(Dataset entries)
# # #

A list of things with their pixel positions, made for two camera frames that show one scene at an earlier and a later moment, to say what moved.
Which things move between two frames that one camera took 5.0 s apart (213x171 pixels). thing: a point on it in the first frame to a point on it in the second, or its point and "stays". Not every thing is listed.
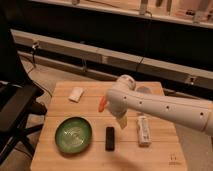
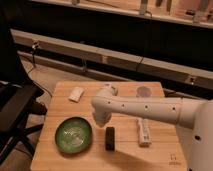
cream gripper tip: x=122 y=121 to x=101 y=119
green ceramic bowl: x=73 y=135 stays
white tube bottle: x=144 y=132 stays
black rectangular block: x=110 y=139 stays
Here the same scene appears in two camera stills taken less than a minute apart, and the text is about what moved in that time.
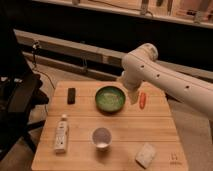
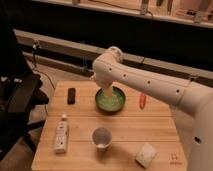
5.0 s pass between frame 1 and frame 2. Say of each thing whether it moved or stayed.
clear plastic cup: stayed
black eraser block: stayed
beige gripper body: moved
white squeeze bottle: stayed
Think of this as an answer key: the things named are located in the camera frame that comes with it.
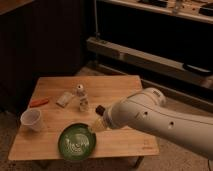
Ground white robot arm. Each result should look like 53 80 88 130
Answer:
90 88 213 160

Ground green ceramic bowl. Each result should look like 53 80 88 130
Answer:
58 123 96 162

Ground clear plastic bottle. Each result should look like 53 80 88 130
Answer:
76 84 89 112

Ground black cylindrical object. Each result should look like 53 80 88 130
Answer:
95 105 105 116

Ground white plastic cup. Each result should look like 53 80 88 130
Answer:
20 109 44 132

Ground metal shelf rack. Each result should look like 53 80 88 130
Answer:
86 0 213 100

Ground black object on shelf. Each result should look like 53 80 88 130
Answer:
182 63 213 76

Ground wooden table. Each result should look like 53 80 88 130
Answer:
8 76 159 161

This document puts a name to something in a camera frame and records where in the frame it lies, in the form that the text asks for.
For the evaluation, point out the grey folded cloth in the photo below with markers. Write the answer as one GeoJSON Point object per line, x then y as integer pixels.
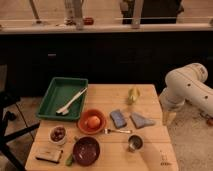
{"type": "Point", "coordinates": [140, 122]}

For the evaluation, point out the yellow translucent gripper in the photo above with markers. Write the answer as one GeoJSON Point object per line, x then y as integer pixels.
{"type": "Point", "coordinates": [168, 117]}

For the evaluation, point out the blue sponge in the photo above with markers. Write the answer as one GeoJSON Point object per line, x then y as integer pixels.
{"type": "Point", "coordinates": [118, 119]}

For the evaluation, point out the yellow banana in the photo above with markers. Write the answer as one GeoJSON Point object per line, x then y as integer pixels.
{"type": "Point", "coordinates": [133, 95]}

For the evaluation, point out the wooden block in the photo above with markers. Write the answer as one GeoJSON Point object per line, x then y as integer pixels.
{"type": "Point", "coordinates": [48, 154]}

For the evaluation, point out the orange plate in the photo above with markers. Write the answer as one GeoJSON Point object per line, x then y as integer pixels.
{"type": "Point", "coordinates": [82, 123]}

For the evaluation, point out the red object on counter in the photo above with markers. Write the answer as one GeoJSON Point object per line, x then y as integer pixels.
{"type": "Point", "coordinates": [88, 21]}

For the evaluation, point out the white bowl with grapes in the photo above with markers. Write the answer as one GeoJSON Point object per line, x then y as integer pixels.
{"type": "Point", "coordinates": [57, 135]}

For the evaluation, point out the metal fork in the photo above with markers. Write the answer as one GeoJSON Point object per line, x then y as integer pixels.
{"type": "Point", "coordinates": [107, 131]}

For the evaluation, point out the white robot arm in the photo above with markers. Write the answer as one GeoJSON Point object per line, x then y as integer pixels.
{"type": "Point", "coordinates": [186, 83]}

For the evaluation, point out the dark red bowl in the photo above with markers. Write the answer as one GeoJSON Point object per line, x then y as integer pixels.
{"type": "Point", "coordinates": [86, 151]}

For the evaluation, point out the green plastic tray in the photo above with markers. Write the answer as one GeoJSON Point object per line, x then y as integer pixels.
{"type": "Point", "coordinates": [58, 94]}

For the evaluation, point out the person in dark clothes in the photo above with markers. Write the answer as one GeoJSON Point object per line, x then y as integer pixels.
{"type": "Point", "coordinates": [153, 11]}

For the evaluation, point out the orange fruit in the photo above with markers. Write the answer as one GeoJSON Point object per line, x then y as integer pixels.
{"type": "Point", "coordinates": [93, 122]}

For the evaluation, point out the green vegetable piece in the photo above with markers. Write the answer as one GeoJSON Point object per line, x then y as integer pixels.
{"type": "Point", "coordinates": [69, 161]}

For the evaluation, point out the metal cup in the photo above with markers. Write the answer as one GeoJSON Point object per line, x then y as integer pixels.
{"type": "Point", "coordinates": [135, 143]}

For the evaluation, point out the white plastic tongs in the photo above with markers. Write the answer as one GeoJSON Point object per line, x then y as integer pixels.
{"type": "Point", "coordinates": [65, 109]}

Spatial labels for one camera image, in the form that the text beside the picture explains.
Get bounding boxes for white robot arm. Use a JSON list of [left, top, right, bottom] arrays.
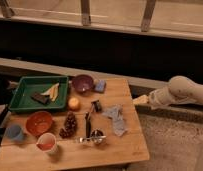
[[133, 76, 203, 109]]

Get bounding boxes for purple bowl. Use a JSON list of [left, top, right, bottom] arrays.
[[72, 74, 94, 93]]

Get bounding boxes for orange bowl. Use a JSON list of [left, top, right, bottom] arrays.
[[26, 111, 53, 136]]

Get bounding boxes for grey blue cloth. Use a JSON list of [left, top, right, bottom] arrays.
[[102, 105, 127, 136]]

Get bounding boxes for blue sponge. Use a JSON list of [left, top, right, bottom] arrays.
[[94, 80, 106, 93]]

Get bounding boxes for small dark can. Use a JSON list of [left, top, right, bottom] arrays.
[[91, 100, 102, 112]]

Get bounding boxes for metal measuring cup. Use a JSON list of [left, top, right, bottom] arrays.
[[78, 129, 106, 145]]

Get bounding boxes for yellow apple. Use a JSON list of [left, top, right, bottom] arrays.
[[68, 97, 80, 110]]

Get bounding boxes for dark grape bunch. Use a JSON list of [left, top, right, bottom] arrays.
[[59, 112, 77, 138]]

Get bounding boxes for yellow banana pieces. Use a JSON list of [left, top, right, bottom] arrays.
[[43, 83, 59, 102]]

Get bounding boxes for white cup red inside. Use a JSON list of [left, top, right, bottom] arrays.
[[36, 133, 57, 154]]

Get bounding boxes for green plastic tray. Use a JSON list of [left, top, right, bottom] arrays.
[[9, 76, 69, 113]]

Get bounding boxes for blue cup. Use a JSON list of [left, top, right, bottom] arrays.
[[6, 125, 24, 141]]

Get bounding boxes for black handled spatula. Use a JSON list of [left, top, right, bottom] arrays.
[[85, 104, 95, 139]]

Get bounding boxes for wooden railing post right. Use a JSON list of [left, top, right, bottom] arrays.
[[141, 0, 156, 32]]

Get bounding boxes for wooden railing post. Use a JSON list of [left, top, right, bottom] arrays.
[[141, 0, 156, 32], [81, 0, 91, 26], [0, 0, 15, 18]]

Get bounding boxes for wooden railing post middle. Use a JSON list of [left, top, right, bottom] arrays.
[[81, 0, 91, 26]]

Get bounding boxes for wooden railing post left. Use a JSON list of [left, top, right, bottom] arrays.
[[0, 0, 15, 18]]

# # #

Quote every entry exactly, with the pictures omitted.

▶ [Answer to this problem]
A list of things with their pixel positions, made for two camera frames that show one scene at an earlier and a later moment, to say what moved.
Which things move between two frames that one camera took 5.0 s apart (213x171 pixels). thing: a point on it in the first frame to a point on it in the second, or its point and "stays". Not every thing is listed.
cream gripper tip: x=122 y=121 to x=101 y=119
green ceramic bowl: x=73 y=135 stays
white tube bottle: x=144 y=132 stays
black rectangular block: x=110 y=139 stays
Here the same scene appears in two camera stills taken less than a minute apart, and the text is about what moved in that time.
5.0 s pass between frame 1 and frame 2. Say of each thing whether it moved or stayed.
clear plastic cup: stayed
black eraser block: stayed
beige gripper body: moved
white squeeze bottle: stayed
Think of this as an answer key: the things named are located in the camera frame that comes with it.
Ground white robot arm. Each result should look like 53 80 88 130
Answer:
90 88 213 160

Ground green ceramic bowl. Each result should look like 53 80 88 130
Answer:
58 123 96 162

Ground clear plastic bottle. Each result should look like 53 80 88 130
Answer:
76 84 89 112

Ground black cylindrical object. Each result should look like 53 80 88 130
Answer:
95 105 105 116

Ground white plastic cup. Each result should look like 53 80 88 130
Answer:
20 109 44 132

Ground metal shelf rack. Each result should look like 53 80 88 130
Answer:
86 0 213 100

Ground black object on shelf. Each result should look like 53 80 88 130
Answer:
182 63 213 76

Ground wooden table. Each result should look like 53 80 88 130
Answer:
8 76 159 161

This document puts a name to something in a camera frame and records where in the frame it lies, in the form that the text asks for.
For the evaluation, point out the grey folded cloth in the photo below with markers. Write the answer as one GeoJSON Point object per line, x then y as integer pixels.
{"type": "Point", "coordinates": [140, 122]}

For the evaluation, point out the yellow translucent gripper in the photo above with markers. Write the answer as one GeoJSON Point object per line, x then y as integer pixels.
{"type": "Point", "coordinates": [168, 117]}

For the evaluation, point out the blue sponge in the photo above with markers. Write the answer as one GeoJSON Point object per line, x then y as integer pixels.
{"type": "Point", "coordinates": [118, 119]}

For the evaluation, point out the yellow banana in the photo above with markers. Write the answer as one GeoJSON Point object per line, x then y as integer pixels.
{"type": "Point", "coordinates": [133, 95]}

For the evaluation, point out the wooden block in the photo above with markers. Write the answer as one GeoJSON Point object per line, x then y as integer pixels.
{"type": "Point", "coordinates": [48, 154]}

For the evaluation, point out the orange plate in the photo above with markers. Write the answer as one GeoJSON Point object per line, x then y as integer pixels.
{"type": "Point", "coordinates": [82, 123]}

For the evaluation, point out the red object on counter in the photo above with markers. Write the answer as one GeoJSON Point object per line, x then y as integer pixels.
{"type": "Point", "coordinates": [88, 21]}

For the evaluation, point out the white bowl with grapes in the photo above with markers. Write the answer as one GeoJSON Point object per line, x then y as integer pixels.
{"type": "Point", "coordinates": [57, 135]}

For the evaluation, point out the metal fork in the photo above with markers. Write the answer as one GeoJSON Point object per line, x then y as integer pixels.
{"type": "Point", "coordinates": [107, 131]}

For the evaluation, point out the white robot arm in the photo above with markers. Write the answer as one GeoJSON Point object per line, x then y as integer pixels.
{"type": "Point", "coordinates": [186, 83]}

For the evaluation, point out the dark red bowl in the photo above with markers. Write the answer as one GeoJSON Point object per line, x then y as integer pixels.
{"type": "Point", "coordinates": [86, 151]}

For the evaluation, point out the green plastic tray in the photo above with markers. Write the answer as one GeoJSON Point object per line, x then y as integer pixels.
{"type": "Point", "coordinates": [58, 94]}

For the evaluation, point out the person in dark clothes in the photo above with markers. Write the answer as one GeoJSON Point object per line, x then y as integer pixels.
{"type": "Point", "coordinates": [153, 11]}

For the evaluation, point out the orange fruit in the photo above with markers. Write the answer as one GeoJSON Point object per line, x then y as integer pixels.
{"type": "Point", "coordinates": [93, 122]}

For the evaluation, point out the green vegetable piece in the photo above with markers. Write the answer as one GeoJSON Point object per line, x then y as integer pixels.
{"type": "Point", "coordinates": [69, 161]}

For the evaluation, point out the metal cup in the photo above with markers. Write the answer as one GeoJSON Point object per line, x then y as integer pixels.
{"type": "Point", "coordinates": [135, 143]}

For the evaluation, point out the white plastic tongs in the photo above with markers. Write the answer as one GeoJSON Point object per line, x then y as integer pixels.
{"type": "Point", "coordinates": [65, 109]}

Spatial labels for one camera image, in the form that the text beside the picture explains.
Get bounding boxes for white robot arm. Use a JSON list of [left, top, right, bottom] arrays.
[[133, 76, 203, 109]]

Get bounding boxes for purple bowl. Use a JSON list of [left, top, right, bottom] arrays.
[[72, 74, 94, 93]]

Get bounding boxes for orange bowl. Use a JSON list of [left, top, right, bottom] arrays.
[[26, 111, 53, 136]]

Get bounding boxes for grey blue cloth. Use a JSON list of [left, top, right, bottom] arrays.
[[102, 105, 127, 136]]

Get bounding boxes for blue sponge. Use a JSON list of [left, top, right, bottom] arrays.
[[94, 80, 106, 93]]

Get bounding boxes for small dark can. Use a JSON list of [left, top, right, bottom] arrays.
[[91, 100, 102, 112]]

Get bounding boxes for metal measuring cup. Use a JSON list of [left, top, right, bottom] arrays.
[[78, 129, 106, 145]]

Get bounding boxes for yellow apple. Use a JSON list of [left, top, right, bottom] arrays.
[[68, 97, 80, 110]]

Get bounding boxes for dark grape bunch. Use a JSON list of [left, top, right, bottom] arrays.
[[59, 112, 77, 138]]

Get bounding boxes for yellow banana pieces. Use a JSON list of [left, top, right, bottom] arrays.
[[43, 83, 59, 102]]

Get bounding boxes for white cup red inside. Use a JSON list of [left, top, right, bottom] arrays.
[[36, 133, 57, 154]]

Get bounding boxes for green plastic tray. Use a JSON list of [left, top, right, bottom] arrays.
[[9, 76, 69, 113]]

Get bounding boxes for blue cup. Use a JSON list of [left, top, right, bottom] arrays.
[[6, 125, 24, 141]]

Get bounding boxes for black handled spatula. Use a JSON list of [left, top, right, bottom] arrays.
[[85, 104, 95, 139]]

Get bounding boxes for wooden railing post right. Use a JSON list of [left, top, right, bottom] arrays.
[[141, 0, 156, 32]]

Get bounding boxes for wooden railing post. Use a JSON list of [left, top, right, bottom] arrays.
[[141, 0, 156, 32], [81, 0, 91, 26], [0, 0, 15, 18]]

Get bounding boxes for wooden railing post middle. Use a JSON list of [left, top, right, bottom] arrays.
[[81, 0, 91, 26]]

Get bounding boxes for wooden railing post left. Use a JSON list of [left, top, right, bottom] arrays.
[[0, 0, 15, 18]]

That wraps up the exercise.